We called the gulf where we were the Gulf of the Whale.
Trinidad stood on the one hand, the unknown continent on
the other. After rest in milky water, we set sail to cross
the width of the Whale, and found glass-green and shaken
water, but never so piled and dangerous as at the Mouth of
the Serpent. So we came to that land that must be--we
knew not what! It hung low, in gold sunlight. We saw no
mountains, but it was covered with the mightiest forest.

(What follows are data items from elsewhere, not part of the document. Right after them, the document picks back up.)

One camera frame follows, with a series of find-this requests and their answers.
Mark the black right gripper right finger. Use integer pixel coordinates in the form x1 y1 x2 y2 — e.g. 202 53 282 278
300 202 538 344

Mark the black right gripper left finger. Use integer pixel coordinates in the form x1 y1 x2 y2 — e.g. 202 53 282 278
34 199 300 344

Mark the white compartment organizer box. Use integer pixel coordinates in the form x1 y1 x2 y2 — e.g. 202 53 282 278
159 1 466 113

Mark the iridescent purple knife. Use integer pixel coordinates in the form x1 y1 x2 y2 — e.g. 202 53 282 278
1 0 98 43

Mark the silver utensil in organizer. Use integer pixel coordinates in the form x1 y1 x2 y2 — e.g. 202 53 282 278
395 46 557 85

Anchoring in smooth water, we took out boats and went
ashore, and we raised a cross. "As in Adam we all die,
so in Christ we be alive!" said the Admiral, and then,
"What grandeur is in this forest!"
In truth we found trees that we had not found in our
islands, and of an unbelievable height and girth. Upon the
boughs sat parrots, and we were used to them, but we were
not used to monkeys which now appeared, to our mariners'
delight. We met footprints of some great animal, and presently,
being beside a stream, we made out upon a mud bank
those crocodiles that the Indians call "cayman." And never
have I seen so many and such splendid butterflies. All this
forest seemed to us of a vastness, as the rivers were vast.
There rang in our ears "New! New!"
And at last came an Indian canoe--two--three, filled
with light-hued, hardly more than tawny, folk, with cloth
of cotton about their middles and twisted around their heads,
with bows and arrows and those new bucklers.